(Beginning of Information provided)

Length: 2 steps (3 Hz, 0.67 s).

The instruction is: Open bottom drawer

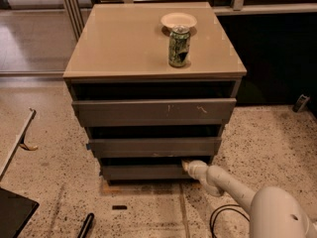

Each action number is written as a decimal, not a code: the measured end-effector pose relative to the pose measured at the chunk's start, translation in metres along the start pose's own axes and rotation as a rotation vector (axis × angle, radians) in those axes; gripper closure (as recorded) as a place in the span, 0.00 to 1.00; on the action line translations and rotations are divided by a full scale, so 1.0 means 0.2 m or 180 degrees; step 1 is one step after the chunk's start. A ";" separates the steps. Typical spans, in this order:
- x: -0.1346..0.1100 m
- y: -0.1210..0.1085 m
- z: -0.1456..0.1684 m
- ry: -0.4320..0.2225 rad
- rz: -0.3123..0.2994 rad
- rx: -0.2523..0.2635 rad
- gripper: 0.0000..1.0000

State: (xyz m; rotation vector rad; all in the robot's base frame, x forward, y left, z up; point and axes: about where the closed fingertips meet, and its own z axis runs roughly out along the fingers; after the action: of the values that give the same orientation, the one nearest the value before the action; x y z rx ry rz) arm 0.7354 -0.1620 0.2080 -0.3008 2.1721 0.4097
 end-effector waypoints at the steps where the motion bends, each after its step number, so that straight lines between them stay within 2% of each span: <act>1: -0.01 0.00 -0.01 0.0025 -0.0001 0.0026 1.00; 2: -0.02 0.03 0.01 0.0108 0.0041 0.0051 1.00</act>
Offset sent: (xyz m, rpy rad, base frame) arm -0.0140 -0.0047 -0.0569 -0.1873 0.2090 -0.0029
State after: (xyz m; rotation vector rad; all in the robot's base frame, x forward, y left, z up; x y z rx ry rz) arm 0.7369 -0.1548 0.2108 -0.2867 2.2104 0.3971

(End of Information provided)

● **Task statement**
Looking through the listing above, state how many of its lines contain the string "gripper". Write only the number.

● **Answer section**
2